Evaluation of Ribosome Biogenesis Rate by AgNOR Quantification
In the present study, quantitative evaluation of interphase AgNORs was carried out by morphometric analysis, by measuring the area occupied by the silver-stained structures (see above). This method has been demonstrated to be more reliable than the direct count of the AgNOR number, due to the difficulty of separating single AgNORs from each other at light microscopic level (Treré 2000Go). In our series, the mean AgNOR areas ranged from 1.63 to 11.63 µm2, with a mean (±SD) value of 4.12 (±1.63) µm2 and a median value of 3.72 µm2.
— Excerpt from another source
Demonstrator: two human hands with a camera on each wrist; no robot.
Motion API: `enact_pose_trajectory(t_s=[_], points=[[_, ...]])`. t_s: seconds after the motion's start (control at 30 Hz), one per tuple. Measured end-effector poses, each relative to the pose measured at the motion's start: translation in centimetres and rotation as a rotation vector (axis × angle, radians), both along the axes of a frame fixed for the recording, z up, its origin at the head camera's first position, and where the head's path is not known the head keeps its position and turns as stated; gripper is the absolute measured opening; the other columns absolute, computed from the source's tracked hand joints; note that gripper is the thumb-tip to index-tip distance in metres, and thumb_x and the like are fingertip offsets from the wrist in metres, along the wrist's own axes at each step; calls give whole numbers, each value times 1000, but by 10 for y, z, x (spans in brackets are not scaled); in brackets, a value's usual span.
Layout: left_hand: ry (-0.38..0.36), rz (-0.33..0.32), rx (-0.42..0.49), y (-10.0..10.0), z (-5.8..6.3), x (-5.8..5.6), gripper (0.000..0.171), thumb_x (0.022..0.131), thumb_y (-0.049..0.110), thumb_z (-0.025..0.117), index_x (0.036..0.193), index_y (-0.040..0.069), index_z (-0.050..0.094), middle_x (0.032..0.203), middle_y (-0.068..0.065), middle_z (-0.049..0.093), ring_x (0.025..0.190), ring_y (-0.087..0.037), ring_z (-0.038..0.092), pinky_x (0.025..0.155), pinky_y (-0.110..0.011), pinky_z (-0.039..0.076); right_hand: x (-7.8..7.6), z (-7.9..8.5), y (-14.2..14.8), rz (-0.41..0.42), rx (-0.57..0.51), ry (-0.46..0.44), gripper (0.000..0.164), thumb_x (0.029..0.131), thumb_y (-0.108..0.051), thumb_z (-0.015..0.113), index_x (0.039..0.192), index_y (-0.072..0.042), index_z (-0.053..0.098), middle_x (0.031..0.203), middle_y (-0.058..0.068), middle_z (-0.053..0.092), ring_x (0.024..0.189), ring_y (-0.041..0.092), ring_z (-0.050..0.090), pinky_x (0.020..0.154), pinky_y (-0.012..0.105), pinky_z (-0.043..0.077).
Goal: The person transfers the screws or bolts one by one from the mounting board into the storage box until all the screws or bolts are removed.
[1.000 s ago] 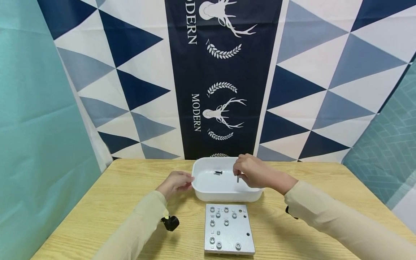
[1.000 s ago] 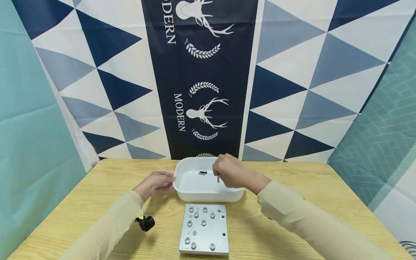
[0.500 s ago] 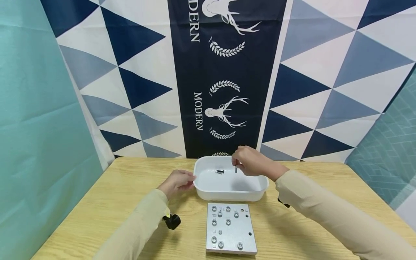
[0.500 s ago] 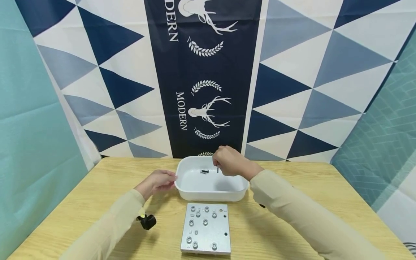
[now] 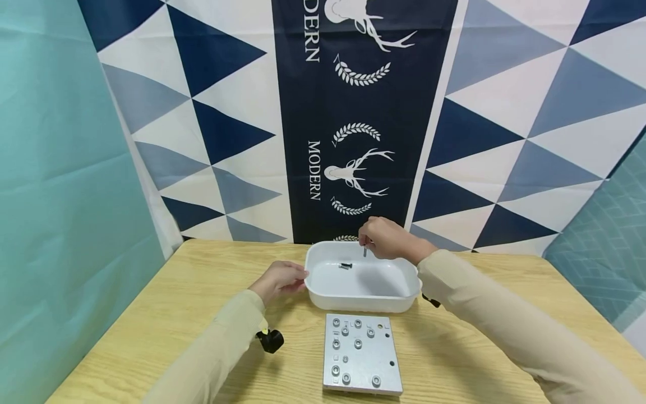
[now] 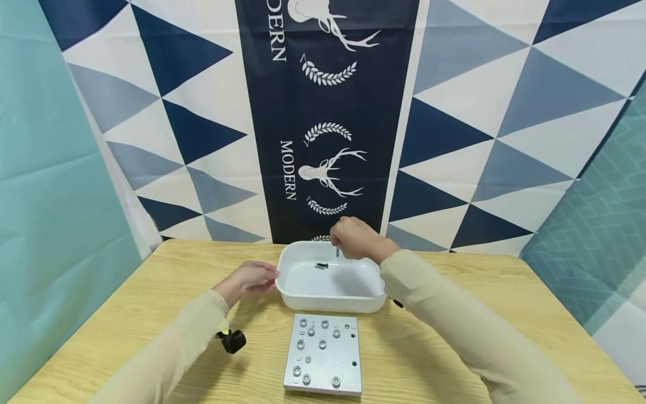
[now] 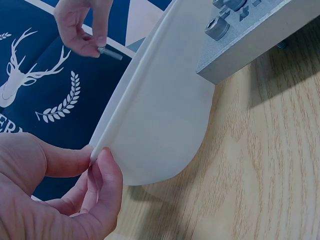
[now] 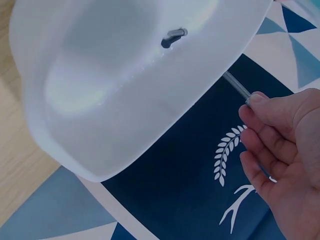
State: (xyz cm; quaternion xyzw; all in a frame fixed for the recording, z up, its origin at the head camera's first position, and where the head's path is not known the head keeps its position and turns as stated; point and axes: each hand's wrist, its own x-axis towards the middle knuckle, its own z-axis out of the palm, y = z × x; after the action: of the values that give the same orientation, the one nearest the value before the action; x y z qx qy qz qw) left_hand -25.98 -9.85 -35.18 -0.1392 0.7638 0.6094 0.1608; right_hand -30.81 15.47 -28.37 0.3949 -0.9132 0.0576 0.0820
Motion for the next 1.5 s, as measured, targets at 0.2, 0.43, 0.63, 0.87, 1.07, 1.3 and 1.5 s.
enact_pose_trajectory(t_s=[0.2,0.43,0.63,0.87,1.07,1.3,1.5], points=[[-3,5,16,1,2,-2,24,91,6,64,113,-3,62,86,-7,61,71,-11,58,69,-19,55,-12,4,-5,-32,2,-28,17,81,6,64,83,-9,73,83,2,71,76,14,55,70,28,53],[-11,11,17,0,0,-3,24,91,6,64,113,-3,62,84,-7,60,72,-12,59,67,-18,55,-22,0,-10,-38,6,-29,19,81,6,61,86,-8,73,85,4,72,74,14,57,73,31,57],[-5,8,22,1,-3,-3,23,91,5,63,112,-3,62,81,-5,59,69,-11,57,64,-17,54,-16,-6,-6,-13,-7,-22,18,82,4,63,91,-8,73,90,7,72,77,16,54,75,32,53],[-7,2,42,1,-3,-2,24,91,5,62,113,-4,61,83,-6,58,69,-11,56,63,-16,52,3,-7,3,25,19,-4,17,79,0,72,92,-10,72,89,5,71,84,19,59,76,34,53],[5,-3,34,-1,0,-2,25,91,5,62,114,-5,61,85,-7,58,69,-10,56,66,-17,53,23,-7,10,91,25,57,18,76,-2,76,90,-12,72,90,2,71,86,18,62,78,36,53],[13,-4,34,-2,-1,-4,24,92,5,61,114,-5,61,82,-6,58,70,-10,56,65,-16,53,51,-12,12,142,35,107,18,76,-4,78,89,-14,71,90,-1,70,87,16,63,78,34,53],[6,-6,19,-1,-1,-4,24,92,5,62,114,-4,61,83,-6,59,69,-10,56,67,-18,54,72,-17,11,183,57,146,18,74,-6,79,87,-14,71,86,-3,69,84,15,62,80,34,53]])
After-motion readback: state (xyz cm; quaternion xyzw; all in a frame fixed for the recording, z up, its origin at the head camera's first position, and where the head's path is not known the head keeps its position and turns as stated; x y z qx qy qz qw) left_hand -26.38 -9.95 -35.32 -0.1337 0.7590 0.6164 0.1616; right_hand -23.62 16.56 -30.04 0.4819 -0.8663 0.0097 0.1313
Relationship between the Status of p53 and pRb and the AgNOR Quantity
In our series the percentage of p53 immunostained cells ranged from 0 to 99.7, with a mean ± SD value of 15.8 ± 29.4. We considered samples with at least 10% nuclear activity to be p53 positive (+). This cutoff value was selected according to Esrig et al. (1993)Go, who demonstrated a strong correlation of mutation in the p53 gene with the accumulation of p53 protein in 10% or more of the tumor cell nuclei. Among the 343 cases evaluated, 272 (79.3%) showed a p53-LI lower than 10% while the remaining 71 (20.7%) presented nuclear accumulation of p53 (LI ≥10%). The AgNOR area of the group of tumors showing p53 accumulation was greater (mean ± SD: 5.34 ± 1.72 µm2) than that of tumors with p53-LI <10% (mean ± SD: 3.81 ± 1.46 µm2), with a highly significant difference between the two groups (F = 58.58; p<0.001). The positive correlation between AgNOR and p53 values was also maintained when the two parameters were considered as continuous variables (r = 0.33, p<0.001). Two breast carcinomas characterized by a different p53 status are reported in Figure 1. In Figure 1a, a case is shown with an evident nuclear accumulation of p53: most cancer cells are immunostained while stromal cells and lymphocytes (regarded as negative internal controls) appear negative. In Figure 1b, another breast carcinoma is reported, showing only a few immunostained cancer cells. Figures 1c and 1d show the same cases reported in Figures 1a and 1b, after silver staining. The AgNOR area is greater in cancer cells of the case with p53 accumulation (Figure 1c) than in cancer cells with a low p53-LI (Figure 1d).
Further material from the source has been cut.